■ **Material provided**:

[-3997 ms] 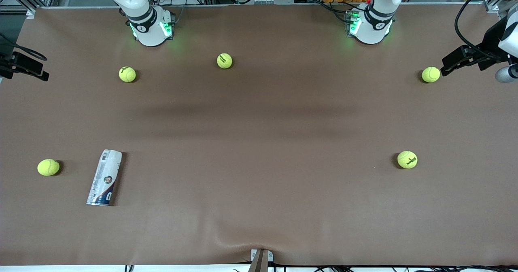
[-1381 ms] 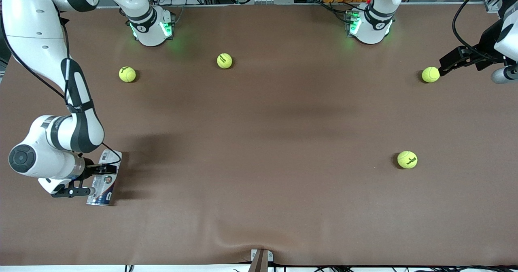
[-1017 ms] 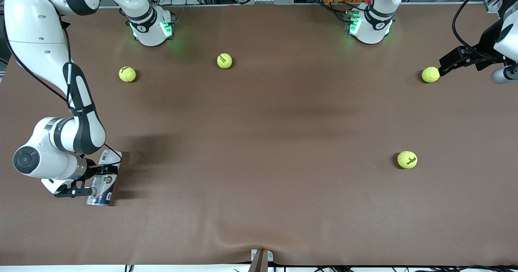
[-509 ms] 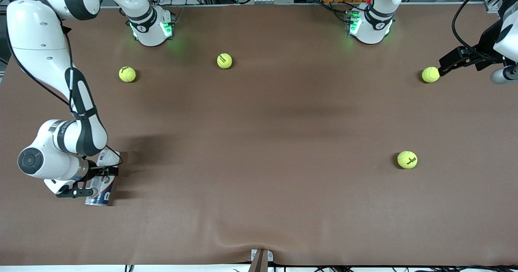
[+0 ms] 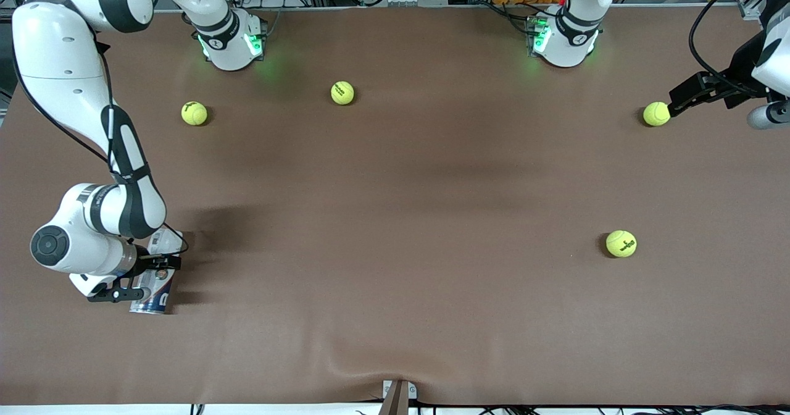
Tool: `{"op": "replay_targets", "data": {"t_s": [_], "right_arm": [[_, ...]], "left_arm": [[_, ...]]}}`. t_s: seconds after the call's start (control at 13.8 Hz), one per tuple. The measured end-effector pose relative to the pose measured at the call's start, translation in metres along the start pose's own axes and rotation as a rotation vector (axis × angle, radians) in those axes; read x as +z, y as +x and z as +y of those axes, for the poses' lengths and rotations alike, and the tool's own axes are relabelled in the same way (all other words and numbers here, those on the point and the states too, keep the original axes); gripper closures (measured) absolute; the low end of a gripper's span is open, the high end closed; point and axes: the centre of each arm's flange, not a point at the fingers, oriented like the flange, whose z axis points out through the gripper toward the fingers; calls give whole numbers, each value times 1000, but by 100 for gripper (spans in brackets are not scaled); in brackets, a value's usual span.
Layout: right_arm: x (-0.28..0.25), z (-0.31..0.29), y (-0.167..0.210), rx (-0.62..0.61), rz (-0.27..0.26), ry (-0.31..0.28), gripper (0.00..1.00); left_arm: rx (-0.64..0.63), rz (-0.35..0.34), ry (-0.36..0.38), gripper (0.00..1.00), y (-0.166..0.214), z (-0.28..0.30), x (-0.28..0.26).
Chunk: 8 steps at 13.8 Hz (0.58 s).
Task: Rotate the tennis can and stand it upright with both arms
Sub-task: 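Close the right gripper around the can body and lift it, then carry the can with the right gripper to the table center and lower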
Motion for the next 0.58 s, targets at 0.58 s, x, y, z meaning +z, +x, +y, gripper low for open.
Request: {"op": "replay_targets", "data": {"t_s": [0.58], "right_arm": [[-112,-101,16,-242,35,26,24]], "left_arm": [[-2,0,0,0,0,-1,0]]}}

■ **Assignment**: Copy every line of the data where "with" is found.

■ **The answer**:
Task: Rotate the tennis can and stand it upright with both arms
Sub-task: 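Close the right gripper around the can body and lift it, then carry the can with the right gripper to the table center and lower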

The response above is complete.